■ **YOUR GOAL**: Everything in the data should be repeated exactly, save for the images.

■ **THE RECORDS**:
········

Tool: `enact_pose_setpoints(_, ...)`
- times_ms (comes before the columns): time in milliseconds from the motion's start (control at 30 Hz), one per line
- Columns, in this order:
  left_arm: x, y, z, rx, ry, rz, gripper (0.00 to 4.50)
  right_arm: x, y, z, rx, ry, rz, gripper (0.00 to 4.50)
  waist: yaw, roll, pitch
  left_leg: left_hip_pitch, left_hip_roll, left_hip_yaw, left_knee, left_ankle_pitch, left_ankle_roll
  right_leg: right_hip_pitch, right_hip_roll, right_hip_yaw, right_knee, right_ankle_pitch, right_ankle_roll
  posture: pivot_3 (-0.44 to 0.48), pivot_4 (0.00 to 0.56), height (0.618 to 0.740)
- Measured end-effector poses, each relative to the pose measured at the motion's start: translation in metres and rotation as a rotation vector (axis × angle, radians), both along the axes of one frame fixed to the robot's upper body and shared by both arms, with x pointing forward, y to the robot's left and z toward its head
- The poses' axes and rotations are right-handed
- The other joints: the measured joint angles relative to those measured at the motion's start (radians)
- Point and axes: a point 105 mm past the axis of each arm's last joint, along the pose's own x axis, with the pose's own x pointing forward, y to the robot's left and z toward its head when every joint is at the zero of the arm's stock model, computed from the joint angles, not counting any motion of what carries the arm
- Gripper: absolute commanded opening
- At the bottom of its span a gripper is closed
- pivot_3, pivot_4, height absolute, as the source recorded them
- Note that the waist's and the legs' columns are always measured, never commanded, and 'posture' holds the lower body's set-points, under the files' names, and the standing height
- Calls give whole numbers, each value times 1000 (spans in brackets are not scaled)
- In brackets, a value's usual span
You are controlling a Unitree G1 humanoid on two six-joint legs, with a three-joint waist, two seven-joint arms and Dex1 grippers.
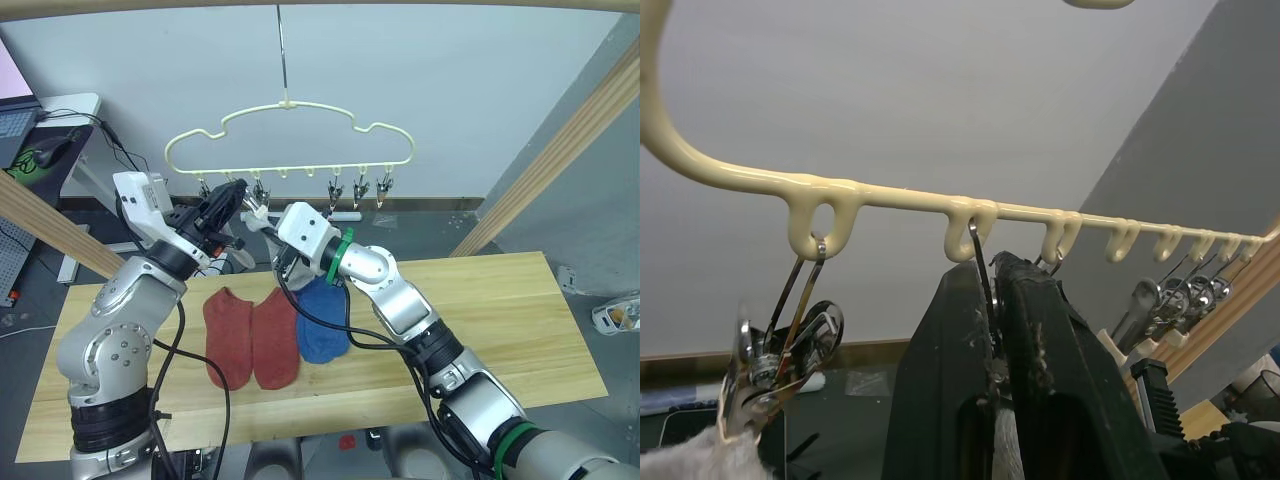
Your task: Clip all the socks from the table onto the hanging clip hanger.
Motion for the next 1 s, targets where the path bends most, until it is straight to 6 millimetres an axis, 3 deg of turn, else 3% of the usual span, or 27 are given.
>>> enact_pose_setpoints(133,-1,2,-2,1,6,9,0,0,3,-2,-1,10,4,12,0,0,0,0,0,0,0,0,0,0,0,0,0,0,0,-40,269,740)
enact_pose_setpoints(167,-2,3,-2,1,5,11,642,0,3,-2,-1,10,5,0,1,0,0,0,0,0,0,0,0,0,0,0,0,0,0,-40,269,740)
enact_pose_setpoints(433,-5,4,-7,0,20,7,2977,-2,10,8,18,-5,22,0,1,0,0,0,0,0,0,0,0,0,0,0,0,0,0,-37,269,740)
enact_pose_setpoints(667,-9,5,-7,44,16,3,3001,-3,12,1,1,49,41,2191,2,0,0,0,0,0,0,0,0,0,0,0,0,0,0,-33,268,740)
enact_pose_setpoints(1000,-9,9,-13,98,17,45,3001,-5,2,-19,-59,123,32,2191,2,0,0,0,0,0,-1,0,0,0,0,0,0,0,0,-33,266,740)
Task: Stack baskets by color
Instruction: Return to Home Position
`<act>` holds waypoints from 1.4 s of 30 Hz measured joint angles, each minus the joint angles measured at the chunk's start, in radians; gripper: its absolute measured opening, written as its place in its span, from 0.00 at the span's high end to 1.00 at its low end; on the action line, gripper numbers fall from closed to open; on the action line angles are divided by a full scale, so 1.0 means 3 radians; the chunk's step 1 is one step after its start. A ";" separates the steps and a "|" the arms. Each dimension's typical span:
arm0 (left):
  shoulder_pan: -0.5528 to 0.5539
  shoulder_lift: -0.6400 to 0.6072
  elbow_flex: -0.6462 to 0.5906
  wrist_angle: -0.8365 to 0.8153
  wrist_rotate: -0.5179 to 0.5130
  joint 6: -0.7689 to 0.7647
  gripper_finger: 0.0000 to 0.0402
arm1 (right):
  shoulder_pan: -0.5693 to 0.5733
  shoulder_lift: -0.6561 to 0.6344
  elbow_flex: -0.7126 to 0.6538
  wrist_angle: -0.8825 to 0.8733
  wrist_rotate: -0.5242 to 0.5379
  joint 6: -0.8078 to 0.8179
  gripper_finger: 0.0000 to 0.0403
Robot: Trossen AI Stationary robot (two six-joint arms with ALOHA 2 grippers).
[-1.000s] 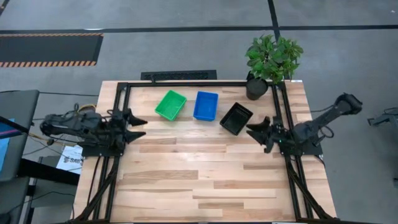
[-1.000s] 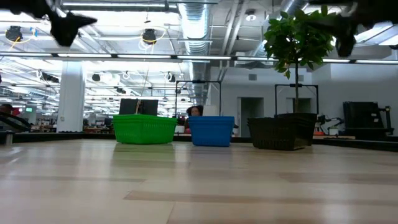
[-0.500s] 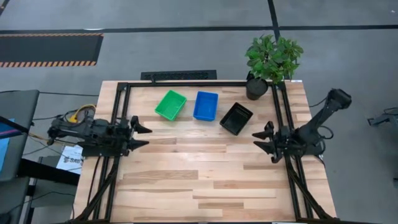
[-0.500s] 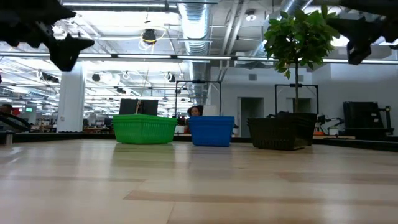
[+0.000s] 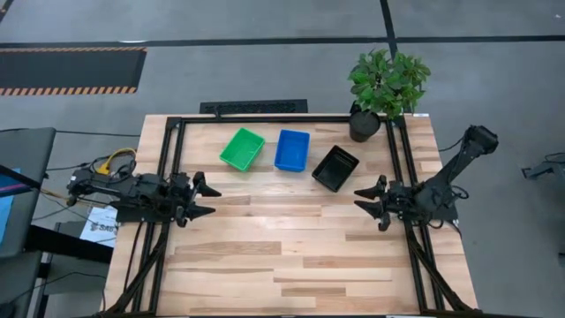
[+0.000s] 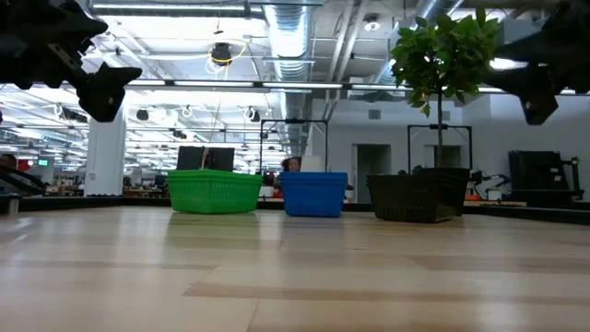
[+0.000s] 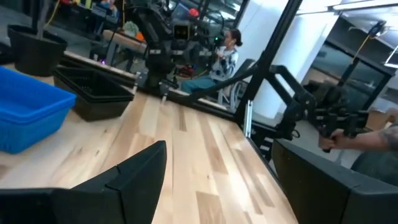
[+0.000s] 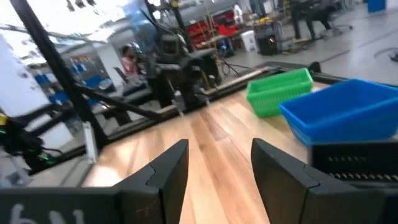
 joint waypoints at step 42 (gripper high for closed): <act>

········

■ **EXERCISE OUTPUT**:
Tool: `enact_pose_setpoints(_, ...)`
- times_ms (comes before the columns): time in milliseconds from the motion's start (control at 30 Hz), one per line
- Columns, in this order:
  left_arm: x, y, z, rx, ry, rz, gripper (0.00 to 4.50)
  right_arm: x, y, z, rx, ry, rz, gripper (0.00 to 4.50)
  waist: yaw, roll, pitch
  left_leg: left_hip_pitch, left_hip_roll, left_hip_yaw, left_knee, left_ankle_pitch, left_ankle_roll
  right_leg: right_hip_pitch, right_hip_roll, right_hip_yaw, right_knee, right_ankle_pitch, right_ankle_roll
  posture: pivot_3 (-0.44 to 0.48), pivot_4 (0.00 to 0.56), height (0.618 to 0.740)
- Measured end-effector poses, each relative to the pose measured at the motion's start: translation in metres and rotation as a rotation vector (axis × angle, radians), both along the axes of one frame fixed to the robot's upper body and shared by both arms, with x pointing forward, y to the robot's left and z toward its head
- The poses' axes and rotations are right-handed
- The other joints: the measured joint angles relative to those measured at the motion's start (radians)
- Point and axes: a point 105 mm past the axis of each arm's last joint, along the pose's own x axis, with the pose's own x pointing forward, y to the robot's left and z toward its head when every joint is at the zero of the arm's stock model, computed from the joint angles, not counting any motion of what carries the arm
- Gripper: absolute commanded opening
- At the bottom of its span a gripper is closed
- pivot_3, pivot_4, height absolute, as the source recorded them
- Note that the waist's and the legs' columns are always measured, never commanded, and 'posture' holds the lower body's set-points, under the files' names, and the standing height
- Calls give whole numbers, each value times 1000 (spans in brackets are not scaled)
- In brackets, a value's usual span
You are controlling a Unitree G1 humanoid on two six-joint legs, with a three-joint waist, two seven-joint arms and Dex1 grippers.
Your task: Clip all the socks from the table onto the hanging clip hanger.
Motion for the next 1 s, targets where the path bends most, until it is straight to 6 millimetres an axis, 3 deg of turn, else 3% of the usual span, or 27 are given.
>>> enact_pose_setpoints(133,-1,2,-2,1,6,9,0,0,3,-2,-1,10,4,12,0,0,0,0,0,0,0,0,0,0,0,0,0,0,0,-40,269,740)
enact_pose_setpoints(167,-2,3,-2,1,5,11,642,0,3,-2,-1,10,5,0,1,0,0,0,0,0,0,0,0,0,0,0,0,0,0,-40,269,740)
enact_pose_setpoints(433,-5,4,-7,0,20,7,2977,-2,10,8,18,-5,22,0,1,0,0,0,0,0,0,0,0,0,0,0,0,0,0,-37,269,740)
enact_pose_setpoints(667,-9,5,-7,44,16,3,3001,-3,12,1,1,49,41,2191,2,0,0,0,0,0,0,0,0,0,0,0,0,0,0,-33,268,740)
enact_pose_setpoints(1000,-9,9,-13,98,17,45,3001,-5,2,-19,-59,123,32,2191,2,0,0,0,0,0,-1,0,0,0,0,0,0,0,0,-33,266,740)
Task: Stack baskets by color
Instruction: Return to Home Position
`<act>` holds waypoints from 1.4 s of 30 Hz measured joint angles, each minus the joint angles measured at the chunk's start, in radians; gripper: its absolute measured opening, written as its place in its span, from 0.00 at the span's high end to 1.00 at its low end; on the action line, gripper numbers fall from closed to open; on the action line angles are divided by a full scale, so 1.0 means 3 radians; the chunk's step 1 is one step after its start. A ";" separates the steps and a "|" the arms. Each dimension's typical span:
arm0 (left):
  shoulder_pan: -0.5528 to 0.5539
  shoulder_lift: -0.6400 to 0.6072
  elbow_flex: -0.6462 to 0.5906
  wrist_angle: -0.8365 to 0.8153
  wrist_rotate: -0.5179 to 0.5130
  joint 6: -0.7689 to 0.7647
  gripper_finger: 0.0000 to 0.0402
arm1 (right):
  shoulder_pan: -0.5693 to 0.5733
  shoulder_lift: -0.6561 to 0.6344
  elbow_flex: -0.7126 to 0.6538
  wrist_angle: -0.8825 to 0.8733
  wrist_rotate: -0.5242 to 0.5379
  joint 6: -0.8078 to 0.8179
  gripper_finger: 0.0000 to 0.0403
Robot: Trossen AI Stationary robot (two six-joint arms with ALOHA 2 grippers).
[-1.000s] 
[-1.000s] 
[-0.500s] 
[-0.500s] 
[+0.000s] 
[+0.000s] 
[+0.000s] 
[+0.000s] 
 joint waypoints at step 42 (gripper high for closed): <act>

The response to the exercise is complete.